O deputado federal Neto Carletto (Avante-BA) protocolou na Câmara dos Deputados um Projeto de Lei que altera o Estatuto da Criança e do Adolescente (ECA) e o Código Penal para permitir que atos infracionais graves praticados por adolescentes possam ser considerados pela Justiça após o atingimento da maioridade penal. A proposta estabelece que infrações equiparadas a crimes hediondos ou cometidas com violência ou grave ameaça à pessoa não tenham seus registros automaticamente extintos quando o autor completar 18 anos, desde que haja decisão judicial fundamentada.
Pelo texto, a manutenção do registro dependerá de decisão específica do Judiciário, com garantia de contraditório, ampla defesa e revisão obrigatória a cada dois anos. A matéria também determina que esses registros tenham caráter sigiloso, com acesso restrito às autoridades judiciais e às partes do processo, vedada qualquer forma de divulgação pública. Além disso, o projeto altera o Código Penal para autorizar que o juiz considere atos infracionais praticados antes dos 18 anos na fixação da pena, desde que haja decisão judicial definitiva reconhecendo o fato e que não haja dupla punição pelo mesmo ato.

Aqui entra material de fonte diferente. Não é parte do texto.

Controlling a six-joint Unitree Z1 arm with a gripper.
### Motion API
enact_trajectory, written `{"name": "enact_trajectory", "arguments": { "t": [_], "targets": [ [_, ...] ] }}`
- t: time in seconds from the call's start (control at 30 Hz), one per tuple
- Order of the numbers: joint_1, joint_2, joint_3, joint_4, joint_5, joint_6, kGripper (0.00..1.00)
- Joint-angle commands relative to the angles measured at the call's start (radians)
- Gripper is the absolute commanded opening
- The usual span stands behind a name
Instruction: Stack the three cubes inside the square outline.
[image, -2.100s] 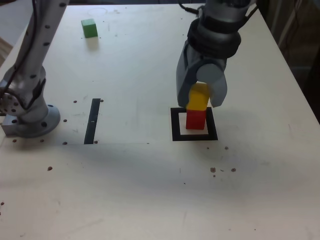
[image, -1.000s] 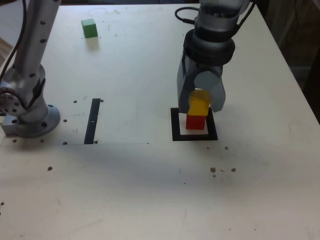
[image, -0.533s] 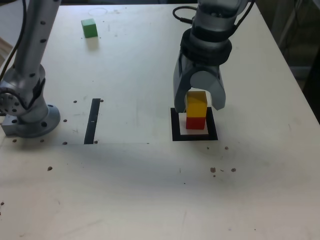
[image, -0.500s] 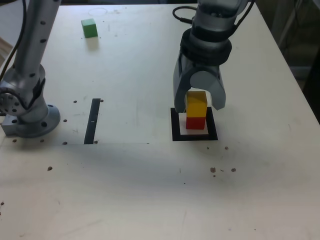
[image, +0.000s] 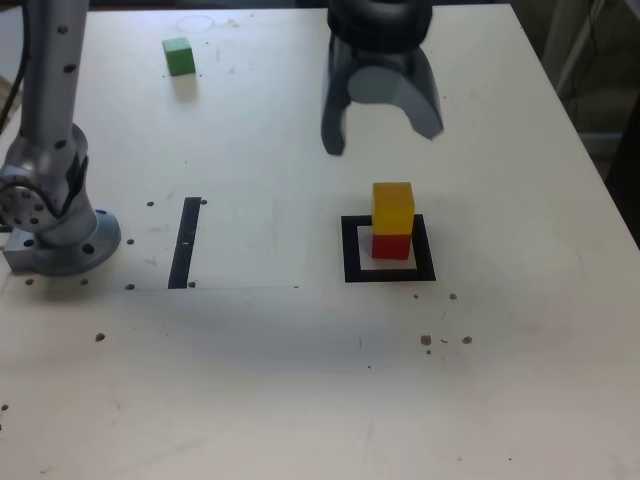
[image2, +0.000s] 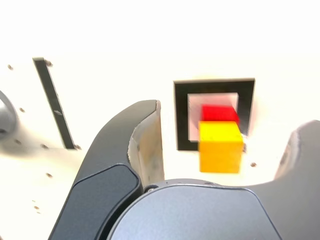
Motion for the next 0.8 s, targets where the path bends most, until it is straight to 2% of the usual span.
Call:
{"name": "enact_trajectory", "arguments": {
  "t": [0.0,0.23,0.47,0.77],
  "targets": [
    [0.048,-0.032,-0.002,0.017,0.014,0.047,1.00],
    [0.229,-0.122,0.010,0.071,0.083,0.200,1.00],
    [0.410,-0.168,0.029,0.071,0.114,0.331,1.00],
    [0.682,-0.147,0.031,0.034,0.148,0.478,1.00]
  ]
}}
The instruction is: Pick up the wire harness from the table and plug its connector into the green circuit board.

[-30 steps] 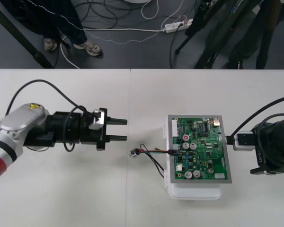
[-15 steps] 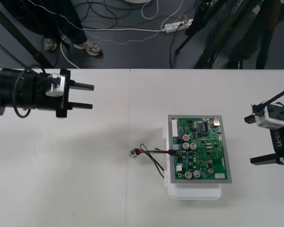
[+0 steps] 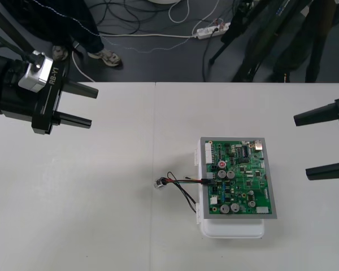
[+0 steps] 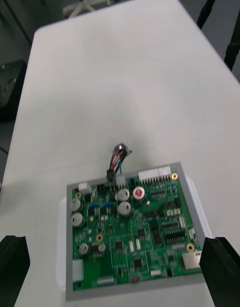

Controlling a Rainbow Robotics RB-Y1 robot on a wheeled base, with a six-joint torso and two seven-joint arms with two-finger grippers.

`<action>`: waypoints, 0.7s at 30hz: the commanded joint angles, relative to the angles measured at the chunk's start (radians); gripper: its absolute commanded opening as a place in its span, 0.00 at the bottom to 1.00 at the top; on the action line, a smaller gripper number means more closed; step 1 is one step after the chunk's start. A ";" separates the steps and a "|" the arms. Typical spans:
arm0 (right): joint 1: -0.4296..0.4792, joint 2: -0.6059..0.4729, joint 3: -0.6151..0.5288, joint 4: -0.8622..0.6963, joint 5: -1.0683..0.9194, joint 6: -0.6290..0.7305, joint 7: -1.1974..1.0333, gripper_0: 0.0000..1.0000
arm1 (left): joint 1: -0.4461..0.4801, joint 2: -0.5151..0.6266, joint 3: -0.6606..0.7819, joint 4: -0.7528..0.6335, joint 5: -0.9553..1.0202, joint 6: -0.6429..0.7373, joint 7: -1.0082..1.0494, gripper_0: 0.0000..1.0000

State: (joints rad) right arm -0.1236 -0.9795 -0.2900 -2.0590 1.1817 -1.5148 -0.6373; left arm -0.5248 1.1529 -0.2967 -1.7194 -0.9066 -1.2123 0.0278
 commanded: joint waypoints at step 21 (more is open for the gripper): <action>-0.088 0.044 -0.031 0.026 -0.223 0.087 0.021 1.00 | 0.009 0.205 0.163 -0.200 0.022 0.109 0.331 1.00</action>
State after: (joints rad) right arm -0.1837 -0.9497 -0.2902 -2.0272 0.9813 -1.4385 -0.6373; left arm -0.5242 1.3126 -0.1652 -1.8919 -0.9031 -1.1709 0.4091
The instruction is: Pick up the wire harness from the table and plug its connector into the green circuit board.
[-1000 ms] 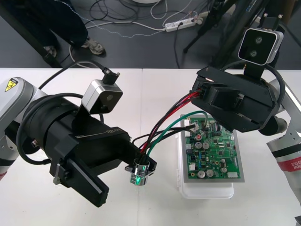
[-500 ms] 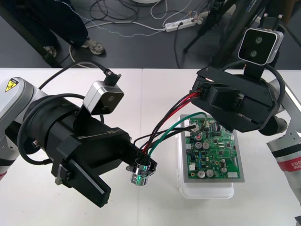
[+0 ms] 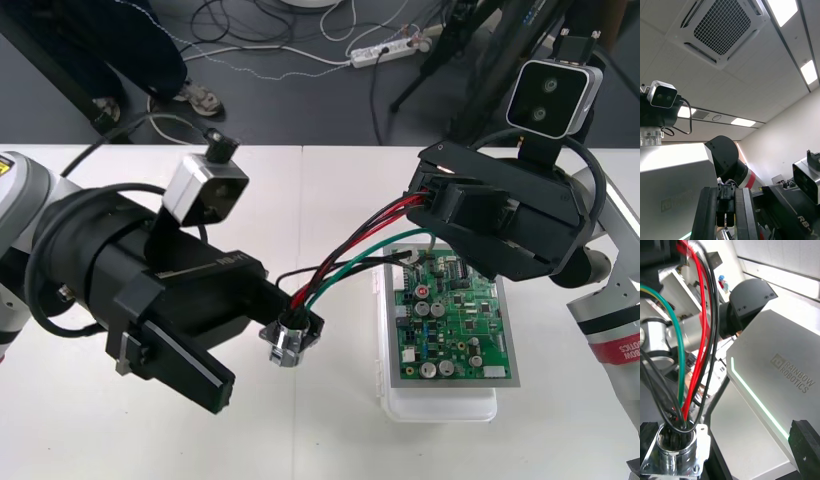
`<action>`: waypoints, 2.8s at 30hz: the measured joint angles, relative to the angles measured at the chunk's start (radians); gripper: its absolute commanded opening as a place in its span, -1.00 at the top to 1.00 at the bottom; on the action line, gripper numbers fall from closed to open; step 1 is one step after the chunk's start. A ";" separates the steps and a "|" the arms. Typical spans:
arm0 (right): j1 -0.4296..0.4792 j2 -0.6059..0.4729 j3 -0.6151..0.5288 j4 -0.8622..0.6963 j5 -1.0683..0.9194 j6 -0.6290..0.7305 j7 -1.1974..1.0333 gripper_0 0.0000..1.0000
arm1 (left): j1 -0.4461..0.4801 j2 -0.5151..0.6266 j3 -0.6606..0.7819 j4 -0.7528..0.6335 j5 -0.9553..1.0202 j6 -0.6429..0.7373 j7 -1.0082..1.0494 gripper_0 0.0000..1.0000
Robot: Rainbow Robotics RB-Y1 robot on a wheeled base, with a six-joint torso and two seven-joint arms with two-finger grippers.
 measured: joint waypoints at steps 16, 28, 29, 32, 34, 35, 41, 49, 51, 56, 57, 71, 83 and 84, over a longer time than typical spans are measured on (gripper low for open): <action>0.000 0.000 0.000 0.000 0.000 0.002 0.000 1.00 | 0.031 0.057 0.179 0.000 -0.003 0.000 0.000 -1.00; 0.000 0.000 0.000 0.000 0.000 0.005 0.000 1.00 | 0.109 0.136 0.254 -0.075 -0.006 0.053 0.000 -1.00; 0.000 0.000 0.000 0.000 0.000 0.005 0.000 1.00 | 0.118 0.139 0.260 -0.091 -0.011 0.066 0.000 -1.00; 0.000 0.000 0.000 0.000 0.000 0.007 0.000 1.00 | 0.138 0.145 0.279 -0.130 -0.034 0.101 -0.001 -1.00; 0.000 0.000 0.000 0.000 0.000 0.011 0.000 1.00 | 0.150 0.146 0.290 -0.153 -0.054 0.125 -0.003 -1.00; 0.000 0.000 0.000 0.000 0.000 0.011 0.000 1.00 | 0.156 0.146 0.294 -0.162 -0.065 0.134 -0.004 -1.00; 0.000 0.000 0.000 0.000 0.000 0.012 0.000 1.00 | 0.193 0.147 0.299 -0.201 -0.101 0.201 -0.081 -1.00; 0.000 0.000 0.000 0.000 0.000 0.016 0.000 1.00 | 0.219 0.147 0.299 -0.243 -0.123 0.270 -0.424 -1.00; 0.000 0.000 0.000 0.000 0.000 0.017 0.000 1.00 | 0.219 0.147 0.299 -0.247 -0.132 0.278 -0.469 -1.00; 0.000 0.000 0.000 0.000 0.000 0.019 0.000 1.00 | 0.219 0.147 0.299 -0.248 -0.155 0.291 -0.480 -1.00; 0.000 0.000 0.000 0.000 0.000 0.020 0.000 1.00 | 0.219 0.146 0.299 -0.248 -0.159 0.294 -0.480 -1.00; 0.000 0.000 0.000 0.000 0.000 0.024 0.002 1.00 | 0.235 0.123 0.299 -0.249 -0.169 0.348 -0.734 -1.00; 0.001 0.000 -0.002 -0.001 0.055 0.031 0.003 1.00 | 0.237 0.100 0.299 -0.249 -0.171 0.358 -0.738 -1.00; 0.001 0.000 -0.003 -0.002 0.066 0.036 0.003 1.00 | 0.237 0.100 0.299 -0.249 -0.171 0.358 -0.738 -1.00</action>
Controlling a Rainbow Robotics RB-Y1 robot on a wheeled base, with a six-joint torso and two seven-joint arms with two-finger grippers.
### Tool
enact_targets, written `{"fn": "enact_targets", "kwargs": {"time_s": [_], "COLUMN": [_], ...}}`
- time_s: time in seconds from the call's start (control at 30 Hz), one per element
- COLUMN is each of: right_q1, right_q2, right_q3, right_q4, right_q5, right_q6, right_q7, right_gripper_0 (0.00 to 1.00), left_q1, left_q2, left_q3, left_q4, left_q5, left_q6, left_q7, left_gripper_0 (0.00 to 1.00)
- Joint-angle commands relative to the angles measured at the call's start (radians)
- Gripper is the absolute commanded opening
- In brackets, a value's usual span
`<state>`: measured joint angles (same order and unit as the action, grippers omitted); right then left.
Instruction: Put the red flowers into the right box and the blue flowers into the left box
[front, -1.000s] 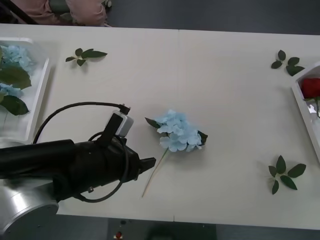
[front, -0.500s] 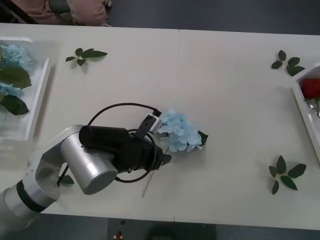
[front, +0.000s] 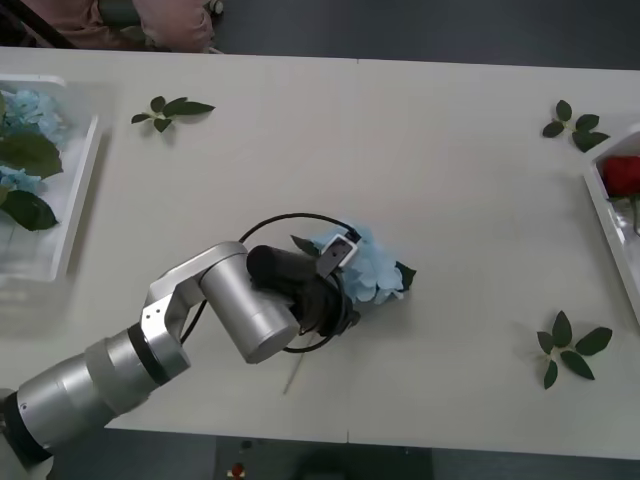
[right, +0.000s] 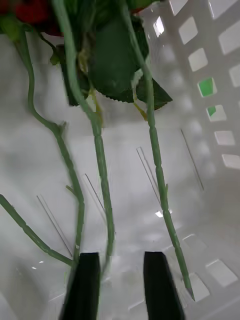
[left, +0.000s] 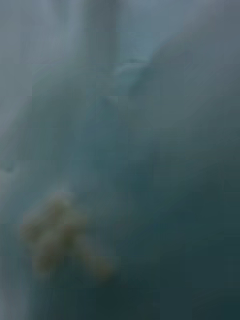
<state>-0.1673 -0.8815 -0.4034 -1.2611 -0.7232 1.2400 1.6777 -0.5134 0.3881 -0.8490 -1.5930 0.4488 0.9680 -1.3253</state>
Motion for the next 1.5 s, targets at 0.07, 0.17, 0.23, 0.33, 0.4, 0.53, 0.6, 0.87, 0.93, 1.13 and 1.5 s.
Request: {"fn": "enact_targets", "kwargs": {"time_s": [0.07,0.17,0.23,0.33,0.4,0.53,0.6,0.87,0.93,1.13,1.5], "right_q1": [-0.006,-0.006,-0.006,-0.008,-0.014,-0.043,-0.072,-0.161,-0.184,-0.238,-0.247], "right_q2": [-0.01,-0.01,-0.01,-0.008,0.006,0.062,0.095,0.177,0.199,0.265,0.343], "right_q3": [-0.018,-0.02,-0.031,-0.054,-0.074,-0.138,-0.164,-0.181,-0.186,-0.206,-0.242], "right_q4": [-0.052,-0.127,-0.187,-0.287,-0.343,-0.409,-0.408,-0.408,-0.409,-0.409,-0.35], "right_q5": [-0.019,-0.035,-0.056,-0.13,-0.179,-0.36,-0.455,-0.67,-0.691,-0.723,-0.788], "right_q6": [0.007,0.065,0.116,0.205,0.259,0.349,0.384,0.446,0.461,0.496,0.587], "right_q7": [0.065,0.079,0.086,0.105,0.117,0.169,0.25,0.556,0.614,0.829,1.028], "right_gripper_0": [1.0,1.0,1.0,1.0,1.0,1.0,1.0,1.0,1.0,1.0,1.0], "left_q1": [-0.019,-0.019,-0.019,-0.017,-0.017,-0.017,-0.017,-0.017,-0.016,0.022,0.32], "left_q2": [-0.009,-0.011,-0.011,-0.011,-0.011,-0.009,-0.001,0.149,0.21,0.423,0.502], "left_q3": [-0.027,-0.038,-0.047,-0.053,-0.053,-0.053,-0.044,0.067,0.11,0.358,1.071], "left_q4": [-0.01,-0.01,-0.01,-0.01,-0.01,-0.012,-0.016,-0.232,-0.311,-0.519,-0.55], "left_q5": [-0.032,-0.041,-0.048,-0.061,-0.061,-0.084,-0.085,0.01,0.054,0.209,0.38], "left_q6": [-0.012,-0.012,-0.012,-0.014,-0.012,-0.012,-0.018,0.092,0.153,0.34,0.503], "left_q7": [-0.04,-0.042,-0.043,-0.045,-0.043,-0.037,-0.032,-0.023,-0.023,-0.015,-0.101], "left_gripper_0": [0.69,0.26,0.04,0.0,0.0,0.0,0.0,0.0,0.0,0.0,0.0]}}
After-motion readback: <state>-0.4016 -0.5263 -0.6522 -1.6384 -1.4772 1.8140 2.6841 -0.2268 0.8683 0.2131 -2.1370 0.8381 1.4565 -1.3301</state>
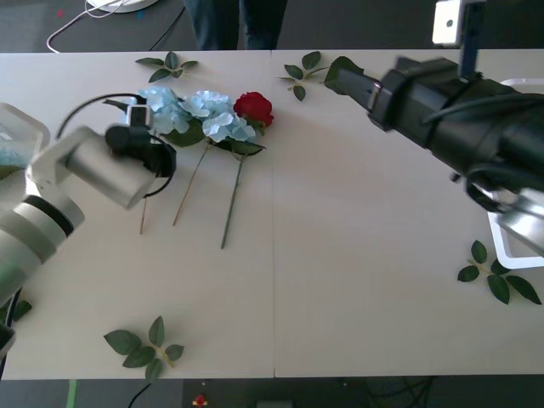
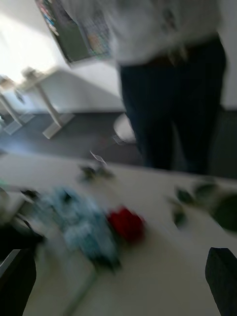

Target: Place the red flowers into the right box and the blue flowers into the left box. If a person shows an open palm, hand one flower to the person first, then continue sorting.

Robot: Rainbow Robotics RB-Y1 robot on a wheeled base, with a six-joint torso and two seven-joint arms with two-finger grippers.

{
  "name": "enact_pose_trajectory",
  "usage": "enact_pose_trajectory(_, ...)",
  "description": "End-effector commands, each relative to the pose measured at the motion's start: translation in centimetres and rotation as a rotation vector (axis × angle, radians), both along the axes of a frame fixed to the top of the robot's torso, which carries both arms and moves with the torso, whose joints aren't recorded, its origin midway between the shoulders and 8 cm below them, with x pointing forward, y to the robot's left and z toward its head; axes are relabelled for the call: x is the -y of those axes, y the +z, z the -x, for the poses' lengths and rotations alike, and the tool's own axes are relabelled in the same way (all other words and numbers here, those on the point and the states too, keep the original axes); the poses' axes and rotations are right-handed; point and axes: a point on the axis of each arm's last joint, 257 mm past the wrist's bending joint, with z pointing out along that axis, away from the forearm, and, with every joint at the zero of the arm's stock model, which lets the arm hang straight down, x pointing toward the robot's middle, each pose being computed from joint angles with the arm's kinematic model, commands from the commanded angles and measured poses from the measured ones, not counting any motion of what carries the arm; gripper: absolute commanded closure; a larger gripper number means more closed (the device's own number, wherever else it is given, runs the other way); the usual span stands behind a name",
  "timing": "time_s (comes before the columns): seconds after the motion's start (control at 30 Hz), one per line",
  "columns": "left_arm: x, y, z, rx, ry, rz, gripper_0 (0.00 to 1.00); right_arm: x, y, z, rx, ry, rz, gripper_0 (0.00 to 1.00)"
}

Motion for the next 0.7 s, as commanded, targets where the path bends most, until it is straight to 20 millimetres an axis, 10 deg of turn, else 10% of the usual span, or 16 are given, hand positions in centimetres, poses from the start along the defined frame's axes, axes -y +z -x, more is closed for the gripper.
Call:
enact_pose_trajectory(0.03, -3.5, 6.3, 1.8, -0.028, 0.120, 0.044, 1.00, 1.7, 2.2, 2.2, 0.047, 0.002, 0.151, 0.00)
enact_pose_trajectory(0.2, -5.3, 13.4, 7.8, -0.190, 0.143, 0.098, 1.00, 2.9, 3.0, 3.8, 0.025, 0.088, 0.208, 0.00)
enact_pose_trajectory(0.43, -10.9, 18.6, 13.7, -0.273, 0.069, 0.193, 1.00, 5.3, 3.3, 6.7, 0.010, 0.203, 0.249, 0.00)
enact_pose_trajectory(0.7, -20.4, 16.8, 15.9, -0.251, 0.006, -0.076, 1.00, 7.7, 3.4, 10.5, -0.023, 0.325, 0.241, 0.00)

Segundo Neto Carletto, a iniciativa busca corrigir uma lacuna no ordenamento jurídico brasileiro sem violar garantias constitucionais. “Não estamos falando em reduzir a maioridade penal, mas em assegurar que casos de extrema gravidade não sejam automaticamente desconsiderados quando o autor completa 18 anos. É uma medida de responsabilidade e equilíbrio”, afirmou o parlamentar.
O parlamentar destacou ainda que a proposta preserva o caráter pedagógico das medidas socioeducativas, ao mesmo tempo em que fortalece a proteção da sociedade. “A transição para a maioridade não pode significar impunidade em situações graves. O projeto garante análise individualizada pelo Judiciário, com respeito ao devido processo legal e às garantias fundamentais”, completou.
O texto prevê que a nova regra se aplique apenas a atos infracionais praticados após a entrada em vigor da lei, vedando retroatividade automática, e agora aguarda despacho para iniciar tramitação nas comissões temáticas da Câmara dos Deputados.